View the source on GitHub

A New Paradigm

Not like a new new paradigm. But definitely new to me!

Having spent most of my time learning and practicing web development focused on React and Node, taking on this project was a huge leap for me. It was absolutely necessary, though, to put me in the right position to move forward with my career in software development. It was a chance to prove to myself, and to my employer, that all of the skills that I have learned can indeed transfer to new frameworks and languages and that the foundation that I built can make me a productive member of any team.

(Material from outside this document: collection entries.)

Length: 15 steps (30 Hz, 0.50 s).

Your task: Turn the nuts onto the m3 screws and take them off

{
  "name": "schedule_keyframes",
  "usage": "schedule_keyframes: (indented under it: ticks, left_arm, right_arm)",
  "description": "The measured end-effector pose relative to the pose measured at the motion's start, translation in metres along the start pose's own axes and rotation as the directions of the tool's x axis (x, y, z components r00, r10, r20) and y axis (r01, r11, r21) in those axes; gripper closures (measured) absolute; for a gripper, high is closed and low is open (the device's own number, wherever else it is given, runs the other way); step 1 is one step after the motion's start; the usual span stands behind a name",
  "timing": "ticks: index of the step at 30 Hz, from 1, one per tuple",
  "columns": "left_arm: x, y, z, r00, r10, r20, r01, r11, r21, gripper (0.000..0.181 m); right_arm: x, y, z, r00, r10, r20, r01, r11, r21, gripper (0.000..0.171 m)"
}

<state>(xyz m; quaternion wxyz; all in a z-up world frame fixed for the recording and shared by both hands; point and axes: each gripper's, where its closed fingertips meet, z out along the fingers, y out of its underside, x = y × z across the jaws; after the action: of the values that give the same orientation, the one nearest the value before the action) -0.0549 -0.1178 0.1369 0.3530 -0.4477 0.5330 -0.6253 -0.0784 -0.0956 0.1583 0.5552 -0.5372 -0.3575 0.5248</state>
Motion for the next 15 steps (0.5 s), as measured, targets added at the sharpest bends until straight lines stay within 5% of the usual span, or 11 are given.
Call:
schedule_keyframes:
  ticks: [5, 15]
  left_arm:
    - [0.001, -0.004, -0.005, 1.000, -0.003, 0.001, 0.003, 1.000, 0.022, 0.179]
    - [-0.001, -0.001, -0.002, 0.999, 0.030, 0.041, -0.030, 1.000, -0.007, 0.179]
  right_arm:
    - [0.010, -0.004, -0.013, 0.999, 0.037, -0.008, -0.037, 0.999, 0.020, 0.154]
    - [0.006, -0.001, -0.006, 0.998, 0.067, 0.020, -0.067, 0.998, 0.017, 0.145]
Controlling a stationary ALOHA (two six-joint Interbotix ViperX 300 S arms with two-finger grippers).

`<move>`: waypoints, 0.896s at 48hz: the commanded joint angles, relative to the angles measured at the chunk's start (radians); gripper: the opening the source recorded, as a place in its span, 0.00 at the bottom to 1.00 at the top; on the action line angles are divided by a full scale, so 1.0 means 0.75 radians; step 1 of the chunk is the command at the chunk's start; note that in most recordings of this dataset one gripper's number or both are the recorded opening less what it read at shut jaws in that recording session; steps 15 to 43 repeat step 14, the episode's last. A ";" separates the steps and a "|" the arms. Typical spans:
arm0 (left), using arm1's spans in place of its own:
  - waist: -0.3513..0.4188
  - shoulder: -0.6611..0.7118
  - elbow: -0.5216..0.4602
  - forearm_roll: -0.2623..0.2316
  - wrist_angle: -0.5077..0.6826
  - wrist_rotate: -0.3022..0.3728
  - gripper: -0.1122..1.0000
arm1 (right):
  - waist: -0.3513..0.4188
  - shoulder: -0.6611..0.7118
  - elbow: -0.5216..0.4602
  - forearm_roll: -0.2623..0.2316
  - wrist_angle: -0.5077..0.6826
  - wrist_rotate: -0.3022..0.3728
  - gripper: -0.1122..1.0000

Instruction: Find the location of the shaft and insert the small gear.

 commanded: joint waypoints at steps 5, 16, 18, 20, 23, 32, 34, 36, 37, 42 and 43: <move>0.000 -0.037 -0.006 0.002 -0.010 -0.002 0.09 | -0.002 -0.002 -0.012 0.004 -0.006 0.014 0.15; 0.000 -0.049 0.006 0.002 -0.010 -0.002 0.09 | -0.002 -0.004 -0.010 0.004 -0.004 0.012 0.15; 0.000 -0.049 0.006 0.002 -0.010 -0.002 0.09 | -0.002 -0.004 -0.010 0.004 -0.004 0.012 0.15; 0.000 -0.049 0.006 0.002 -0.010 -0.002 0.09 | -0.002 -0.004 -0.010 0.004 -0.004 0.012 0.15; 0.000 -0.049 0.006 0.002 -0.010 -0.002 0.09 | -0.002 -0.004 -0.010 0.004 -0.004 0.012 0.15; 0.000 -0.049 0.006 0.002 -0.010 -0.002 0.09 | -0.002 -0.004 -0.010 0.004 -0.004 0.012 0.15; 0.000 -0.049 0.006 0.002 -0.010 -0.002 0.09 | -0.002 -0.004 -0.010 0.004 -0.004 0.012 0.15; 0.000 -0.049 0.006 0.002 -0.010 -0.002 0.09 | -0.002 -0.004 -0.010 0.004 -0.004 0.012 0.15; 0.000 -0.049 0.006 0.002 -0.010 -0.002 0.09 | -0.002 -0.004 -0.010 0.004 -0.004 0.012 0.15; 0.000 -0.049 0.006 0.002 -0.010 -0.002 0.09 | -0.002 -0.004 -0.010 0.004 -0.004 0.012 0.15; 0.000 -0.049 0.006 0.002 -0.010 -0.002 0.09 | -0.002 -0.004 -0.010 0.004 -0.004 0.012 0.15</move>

The main goals in building this project were to demonstrate that I had the ability to stand up a moderately complex web app, including catalog, cart and checkout functionality, user authentication, and CRUD capabilities for creating new catalog items and users in an admin panel. It also served to familiarize myself with a lot of technologies that were fairly new to me, including Angular, Typescript, C#/.NET, and IdentityServer. It forced me into a deeper understanding of user authentication using standard protocols like OpenID Connect and OAuth2. It made me realize how, although there are many differences, there are also a lot of similarities between frameworks that aim accomplish the same tasks, even across languages.

Angular vs. React

This is the first time I’ve set out to build something from scratch in Angular that wasn’t based on a tutorial. There were certainly bumps along the way, but I tried to keep everything as idiomatic as possible: heavy use of RxJS, especially Observables; using Angular pipes to transform data and subscribe to and unsubscribe from Observables automatically; using services to move data around between nested components. There were a lot of similarities to React in overall approach - just start writing HTML, interpolate variables into the markup to display dynamic data, break off into separate components when you start to repeat yourself or when it makes sense for a component to contain its own logic. The big difference is in the implementaion details - passing around data and events, making calls to the API, how to handle client-side routing. Just like many of the skills I’d already learned helped me in this endeavor, I’m confident that the skills I learned here can be put to use in other projects as well. I’ll be writing some more in the near future about the lessons I learned while building this project.